E, todavia, não são más notícias. Que ninguém se alarme que o céu não vem
abaixo, nem que forças poderosas recolhessem toda a dinamite. As pessoas saem à
rua e dirigem os olhos ao manto branco que afivelou o céu. Demoram-se. Há quem
diga que é presságio do fim do mundo. Outros, mais sensíveis à ficção científica,
ensaiam teorias sobre a visitação de alienígenas. Paradoxalmente, os incréus em
tudo isto viram-se para as igrejas. Os cientistas já não dormem há três noites
seguidas. Os satélites deixaram de funcionar. Talvez seja sinal do poderoso campo
magnético do imenso lençol que atapetou o céu.

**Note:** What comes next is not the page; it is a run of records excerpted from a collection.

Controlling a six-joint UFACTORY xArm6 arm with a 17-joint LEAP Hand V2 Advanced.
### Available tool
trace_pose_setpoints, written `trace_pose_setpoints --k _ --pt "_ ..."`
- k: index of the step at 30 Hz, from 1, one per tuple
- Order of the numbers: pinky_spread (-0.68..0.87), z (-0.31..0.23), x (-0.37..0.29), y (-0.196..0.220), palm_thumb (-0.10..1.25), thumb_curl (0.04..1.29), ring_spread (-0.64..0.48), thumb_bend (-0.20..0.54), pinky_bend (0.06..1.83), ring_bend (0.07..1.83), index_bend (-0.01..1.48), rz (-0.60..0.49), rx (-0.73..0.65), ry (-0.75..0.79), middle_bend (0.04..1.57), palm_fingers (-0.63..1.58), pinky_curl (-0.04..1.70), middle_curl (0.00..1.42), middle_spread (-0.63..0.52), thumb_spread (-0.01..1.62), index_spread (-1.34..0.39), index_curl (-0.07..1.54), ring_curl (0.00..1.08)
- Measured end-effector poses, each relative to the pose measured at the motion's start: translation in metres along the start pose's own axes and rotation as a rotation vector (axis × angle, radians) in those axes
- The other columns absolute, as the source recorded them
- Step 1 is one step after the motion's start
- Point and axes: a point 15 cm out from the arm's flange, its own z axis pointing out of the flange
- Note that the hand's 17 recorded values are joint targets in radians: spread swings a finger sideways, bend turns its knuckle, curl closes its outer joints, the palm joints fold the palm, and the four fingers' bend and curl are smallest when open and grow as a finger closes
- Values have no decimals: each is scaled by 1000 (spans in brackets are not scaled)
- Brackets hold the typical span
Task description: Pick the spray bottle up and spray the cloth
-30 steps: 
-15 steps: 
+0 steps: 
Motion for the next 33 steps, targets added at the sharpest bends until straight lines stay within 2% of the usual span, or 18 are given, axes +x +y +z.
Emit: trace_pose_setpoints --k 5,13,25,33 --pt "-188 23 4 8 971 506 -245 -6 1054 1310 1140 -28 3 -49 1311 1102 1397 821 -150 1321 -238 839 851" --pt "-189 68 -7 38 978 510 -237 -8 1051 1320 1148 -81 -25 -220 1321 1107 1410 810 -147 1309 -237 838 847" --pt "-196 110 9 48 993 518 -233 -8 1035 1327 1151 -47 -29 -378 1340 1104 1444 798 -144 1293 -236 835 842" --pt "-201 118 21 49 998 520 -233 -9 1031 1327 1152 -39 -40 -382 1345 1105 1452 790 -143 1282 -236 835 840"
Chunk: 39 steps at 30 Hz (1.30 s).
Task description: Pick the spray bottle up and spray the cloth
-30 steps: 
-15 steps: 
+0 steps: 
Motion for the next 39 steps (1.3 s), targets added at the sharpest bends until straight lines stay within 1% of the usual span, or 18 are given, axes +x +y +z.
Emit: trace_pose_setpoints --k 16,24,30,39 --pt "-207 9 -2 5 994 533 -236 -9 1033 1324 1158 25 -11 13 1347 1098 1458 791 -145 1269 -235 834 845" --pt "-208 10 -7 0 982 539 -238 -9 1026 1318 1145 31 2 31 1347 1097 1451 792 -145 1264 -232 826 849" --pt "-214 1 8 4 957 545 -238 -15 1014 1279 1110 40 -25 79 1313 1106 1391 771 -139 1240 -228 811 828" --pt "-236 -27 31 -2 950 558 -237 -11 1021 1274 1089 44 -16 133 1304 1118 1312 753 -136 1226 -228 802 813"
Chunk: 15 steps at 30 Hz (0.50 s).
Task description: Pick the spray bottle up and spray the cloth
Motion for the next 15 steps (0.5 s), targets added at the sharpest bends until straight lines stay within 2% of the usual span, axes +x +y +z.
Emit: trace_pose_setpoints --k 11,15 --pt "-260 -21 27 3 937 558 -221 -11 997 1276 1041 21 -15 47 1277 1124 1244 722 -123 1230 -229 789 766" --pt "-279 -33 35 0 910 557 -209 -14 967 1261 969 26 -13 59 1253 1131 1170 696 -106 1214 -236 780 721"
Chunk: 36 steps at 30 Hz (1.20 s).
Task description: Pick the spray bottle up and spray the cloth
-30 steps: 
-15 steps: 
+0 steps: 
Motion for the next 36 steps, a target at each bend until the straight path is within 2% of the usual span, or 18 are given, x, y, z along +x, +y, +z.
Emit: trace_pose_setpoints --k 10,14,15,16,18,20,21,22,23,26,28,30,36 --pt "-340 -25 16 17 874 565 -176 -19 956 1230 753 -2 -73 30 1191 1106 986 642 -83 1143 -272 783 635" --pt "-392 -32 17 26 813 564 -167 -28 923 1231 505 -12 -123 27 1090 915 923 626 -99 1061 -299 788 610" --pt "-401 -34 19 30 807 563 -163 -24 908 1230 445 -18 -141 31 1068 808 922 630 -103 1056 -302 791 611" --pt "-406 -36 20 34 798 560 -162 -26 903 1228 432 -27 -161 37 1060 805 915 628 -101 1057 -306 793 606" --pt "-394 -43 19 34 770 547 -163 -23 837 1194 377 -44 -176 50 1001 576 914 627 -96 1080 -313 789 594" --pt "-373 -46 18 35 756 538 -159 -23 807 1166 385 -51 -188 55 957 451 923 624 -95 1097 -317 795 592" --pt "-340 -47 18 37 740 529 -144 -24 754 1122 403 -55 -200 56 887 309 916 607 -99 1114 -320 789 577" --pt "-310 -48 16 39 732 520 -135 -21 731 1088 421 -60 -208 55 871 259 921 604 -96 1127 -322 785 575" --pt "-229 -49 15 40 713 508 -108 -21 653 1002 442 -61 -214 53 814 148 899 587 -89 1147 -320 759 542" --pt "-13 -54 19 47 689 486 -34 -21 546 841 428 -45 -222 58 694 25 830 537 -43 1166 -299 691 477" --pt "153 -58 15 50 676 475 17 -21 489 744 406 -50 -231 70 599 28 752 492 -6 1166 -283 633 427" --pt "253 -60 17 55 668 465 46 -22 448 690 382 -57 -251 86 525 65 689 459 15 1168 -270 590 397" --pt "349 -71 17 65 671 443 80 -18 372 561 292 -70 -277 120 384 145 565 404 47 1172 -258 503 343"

Parece que o planeta virou ilha no meio de um buraco
negro e o lençol – propositadamente branco – ilude as pessoas com um módico de
luminosidade. Até que um argonauta destemido pegou no seu avião frágil e trepou
na altitude, para ver onde estava o lençol branco e descobrir o que ele
escondia. Afinal não era inacessível. O velho intrépido fez subir o aviãozinho,
cada vez mais alto. Ao sentir a proximidade do lençol branco, hesitou. Os instrumentos
avisavam que o limite possível da altitude estava quase a ser atingido. Desafiou
os limites – e as leis da física. O avião correspondeu e galgou os pés que
faltavam para tocar no lençol que encamisou o céu. Num golpe de asa, mandou o
avião subir só mais um bocado. Não era nuvem o que escondia o lençol. Era uma
fina camada, não tinha humidade como há nas nuvens quando são penetradas pelos
aviões. Do lado de lá, continuava a ver o planeta a reluzir. Já não percebia
nada.
Teve, então, o que julgou ser uma visão. Um rosto
indiferenciado, masculino, em vésperas de meia-idade, apareceu a poente. De olhos
fechados, a dormir. Talvez acordado pelo ruído monocórdico do motor da
avioneta, a personagem entreabriu os olhos e vociferou, com voz cavernosa, mas
sem eco: “quando desceres, diz aos teus
semelhantes que eu mandei dizer que prefiro assim, o céu tapado. Tu consegues
ver tudo lá para baixo, mas a minha visão é diferente da tua; eu não consigo
ver nada. E prefiro assim.”
O aviador sentia-se por dentro de um sonho – a avioneta
suspensa, desafiando outra vez as leis da física, um rosto também suspenso no
meio do ar. “Mas, quem és tu?”,
interrogou, voz trémula e garganta seca pelo meio da pele arrepiada. “Não sabes que sou? Pergunta aos teus
semelhantes. Eles que te expliquem as malfeitorias que nem eu consigo
contrariar. Desisti. Prefiro deixar de ser o vigilante de outrora. Estão entregues
à vossa sorte.”
Quando aterrou e foi contar as novidades aos microfones,
foi internado à conta da demência que teria apanhado do outro lado do lençol. A
partir daí, fez-se constar que marear por cima das sombras era demência pela
certa.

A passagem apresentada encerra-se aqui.